Your objective: Write out all of the entries that follow, word for word, but skip the pictures.

(Beginning of Given entries)

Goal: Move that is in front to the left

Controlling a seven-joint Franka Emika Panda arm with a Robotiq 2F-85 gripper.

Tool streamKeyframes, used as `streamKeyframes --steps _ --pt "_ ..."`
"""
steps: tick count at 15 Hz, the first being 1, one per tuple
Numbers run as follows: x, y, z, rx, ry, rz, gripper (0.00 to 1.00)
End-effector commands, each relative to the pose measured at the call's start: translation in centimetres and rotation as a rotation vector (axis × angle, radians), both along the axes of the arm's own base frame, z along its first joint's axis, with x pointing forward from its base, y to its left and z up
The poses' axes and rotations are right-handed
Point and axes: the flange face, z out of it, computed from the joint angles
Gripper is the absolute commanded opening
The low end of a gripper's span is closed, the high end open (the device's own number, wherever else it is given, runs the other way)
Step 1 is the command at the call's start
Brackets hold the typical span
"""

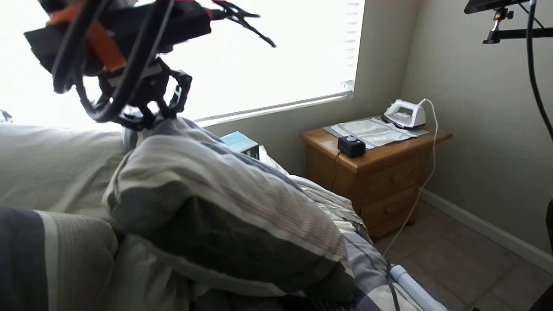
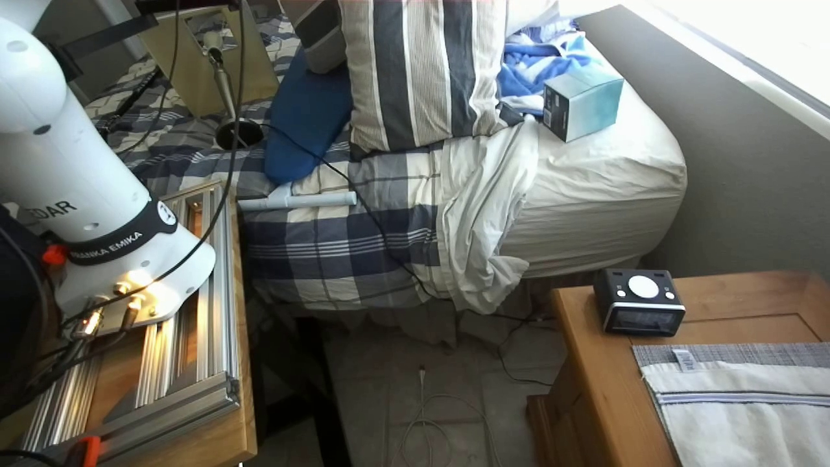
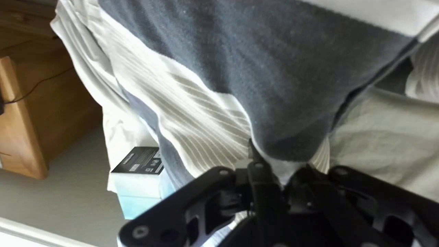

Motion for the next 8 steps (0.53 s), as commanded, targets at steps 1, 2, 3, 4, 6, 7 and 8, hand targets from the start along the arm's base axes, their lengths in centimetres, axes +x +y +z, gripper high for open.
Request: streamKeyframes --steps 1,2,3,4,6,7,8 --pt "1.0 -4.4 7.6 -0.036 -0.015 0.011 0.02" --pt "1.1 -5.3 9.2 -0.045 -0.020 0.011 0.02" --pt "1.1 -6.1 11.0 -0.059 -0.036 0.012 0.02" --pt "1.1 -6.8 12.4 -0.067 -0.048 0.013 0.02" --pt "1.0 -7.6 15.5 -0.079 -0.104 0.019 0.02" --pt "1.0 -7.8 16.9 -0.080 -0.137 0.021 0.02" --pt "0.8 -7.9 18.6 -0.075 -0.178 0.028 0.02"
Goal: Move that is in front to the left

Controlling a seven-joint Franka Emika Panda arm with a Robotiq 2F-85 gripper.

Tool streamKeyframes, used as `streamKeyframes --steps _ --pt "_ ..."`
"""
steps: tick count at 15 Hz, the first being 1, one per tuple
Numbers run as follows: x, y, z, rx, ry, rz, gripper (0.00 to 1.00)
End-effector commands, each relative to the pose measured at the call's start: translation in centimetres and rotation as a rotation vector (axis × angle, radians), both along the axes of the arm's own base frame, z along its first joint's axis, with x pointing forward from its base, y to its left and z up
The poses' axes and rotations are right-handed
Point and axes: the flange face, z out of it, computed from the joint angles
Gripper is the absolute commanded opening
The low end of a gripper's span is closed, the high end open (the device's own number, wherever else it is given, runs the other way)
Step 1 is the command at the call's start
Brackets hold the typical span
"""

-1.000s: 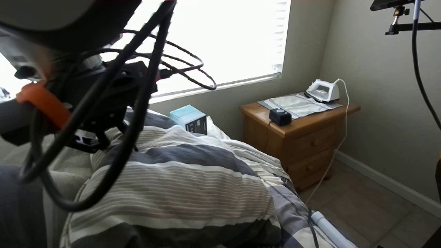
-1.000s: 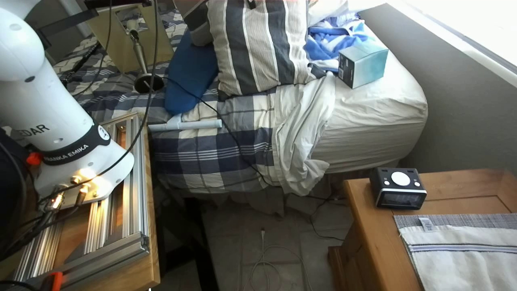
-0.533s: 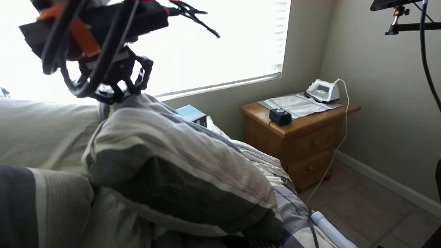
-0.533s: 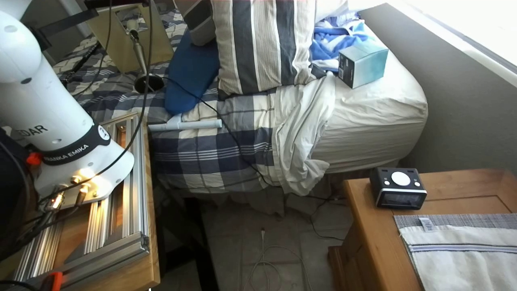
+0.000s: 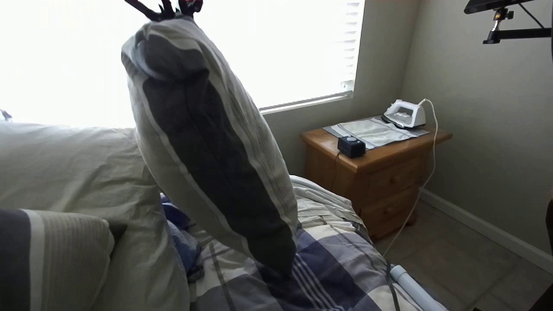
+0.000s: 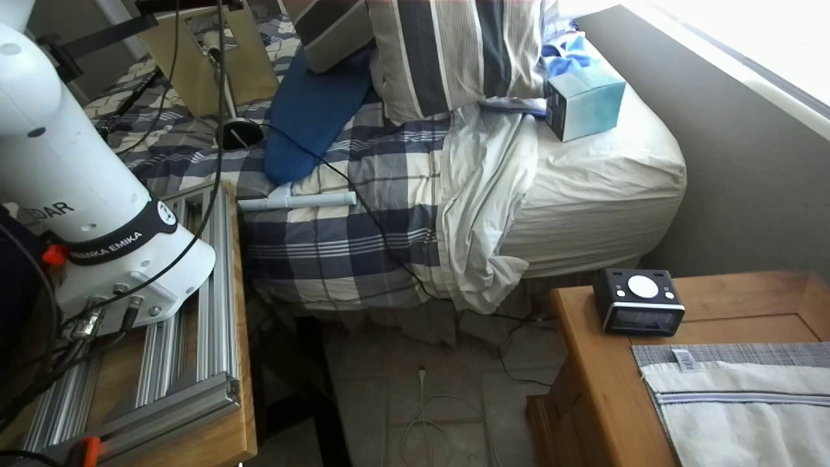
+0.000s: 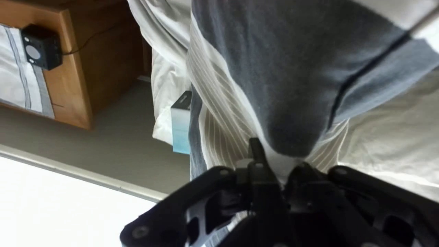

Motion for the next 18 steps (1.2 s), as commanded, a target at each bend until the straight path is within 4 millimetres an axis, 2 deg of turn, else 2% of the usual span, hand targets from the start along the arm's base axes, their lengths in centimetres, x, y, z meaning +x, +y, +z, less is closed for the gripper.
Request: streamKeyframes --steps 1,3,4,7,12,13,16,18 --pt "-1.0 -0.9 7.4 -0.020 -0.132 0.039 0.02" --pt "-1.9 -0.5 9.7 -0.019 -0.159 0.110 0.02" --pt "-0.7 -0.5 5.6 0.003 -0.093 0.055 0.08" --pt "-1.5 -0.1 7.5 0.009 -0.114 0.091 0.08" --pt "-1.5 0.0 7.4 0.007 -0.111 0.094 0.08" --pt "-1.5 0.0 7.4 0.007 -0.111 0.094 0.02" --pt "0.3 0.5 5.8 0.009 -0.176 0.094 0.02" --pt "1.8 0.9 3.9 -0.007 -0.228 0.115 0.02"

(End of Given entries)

Response:
Goal: Move that is in front to the left

Controlling a seven-joint Franka Emika Panda arm with a Robotiq 2F-85 gripper.

Tool streamKeyframes, used as `streamKeyframes --steps _ --pt "_ ..."`
"""
steps: tick count at 15 Hz, the first being 1, one per tuple
Numbers run as follows: x, y, z, rx, ry, rz, gripper (0.00 to 1.00)
End-effector commands, each relative to the pose measured at the call's start: translation in centimetres and rotation as a rotation vector (axis × angle, radians), both along the axes of the arm's own base frame, z along its first joint's axis, with x pointing forward from its base, y to its left and z up
The poses' axes and rotations are right-handed
Point and axes: the flange face, z out of it, computed from the joint angles
Gripper is the absolute commanded opening
The low end of a gripper's span is closed, the high end open (the device's own number, wherever else it is given, runs the other way)
Step 1 is the command at the call's start
Brackets hold the typical span
"""


Motion for the next 8 steps (0.53 s), as commanded, targets at steps 1, 2, 3, 4, 6, 7 and 8, hand targets from the start along the arm's base axes, their lengths in centimetres, axes +x +y +z, gripper high for open.
Request: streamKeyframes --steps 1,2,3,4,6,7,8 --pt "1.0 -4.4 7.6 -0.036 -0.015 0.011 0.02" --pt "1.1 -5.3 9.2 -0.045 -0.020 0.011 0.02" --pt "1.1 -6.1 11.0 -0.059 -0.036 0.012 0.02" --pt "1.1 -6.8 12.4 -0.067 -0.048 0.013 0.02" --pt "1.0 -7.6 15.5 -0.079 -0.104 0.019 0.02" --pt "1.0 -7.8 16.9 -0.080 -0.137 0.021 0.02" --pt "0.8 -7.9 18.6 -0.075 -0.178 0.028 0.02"
Goal: Move that is in front to the left

Controlling a seven-joint Franka Emika Panda arm with a Robotiq 2F-85 gripper.

Tool streamKeyframes, used as `streamKeyframes --steps _ --pt "_ ..."`
"""
steps: tick count at 15 Hz, the first being 1, one per tuple
Numbers run as follows: x, y, z, rx, ry, rz, gripper (0.00 to 1.00)
End-effector commands, each relative to the pose measured at the call's start: translation in centimetres and rotation as a rotation vector (axis × angle, radians), both along the axes of the arm's own base frame, z along its first joint's axis, with x pointing forward from its base, y to its left and z up
The poses' axes and rotations are right-handed
Point and axes: the flange face, z out of it, computed from the joint angles
Gripper is the absolute commanded opening
The low end of a gripper's span is closed, the high end open (the device's own number, wherever else it is given, runs the other way)
Step 1 is the command at the call's start
Brackets hold the typical span
"""

-1.000s: 
-1.000s: 
-0.533s: 
-0.533s: 
+0.000s: 
+0.000s: 
+0.000s: 

Motion for the next 18 steps (1.2 s), as commanded, a target at each bend until the straight path is within 4 millimetres an axis, 2 deg of turn, else 2% of the usual span, hand targets from the start along the arm's base axes, their lengths in centimetres, x, y, z meaning +x, +y, +z, less is closed for the gripper.
Request: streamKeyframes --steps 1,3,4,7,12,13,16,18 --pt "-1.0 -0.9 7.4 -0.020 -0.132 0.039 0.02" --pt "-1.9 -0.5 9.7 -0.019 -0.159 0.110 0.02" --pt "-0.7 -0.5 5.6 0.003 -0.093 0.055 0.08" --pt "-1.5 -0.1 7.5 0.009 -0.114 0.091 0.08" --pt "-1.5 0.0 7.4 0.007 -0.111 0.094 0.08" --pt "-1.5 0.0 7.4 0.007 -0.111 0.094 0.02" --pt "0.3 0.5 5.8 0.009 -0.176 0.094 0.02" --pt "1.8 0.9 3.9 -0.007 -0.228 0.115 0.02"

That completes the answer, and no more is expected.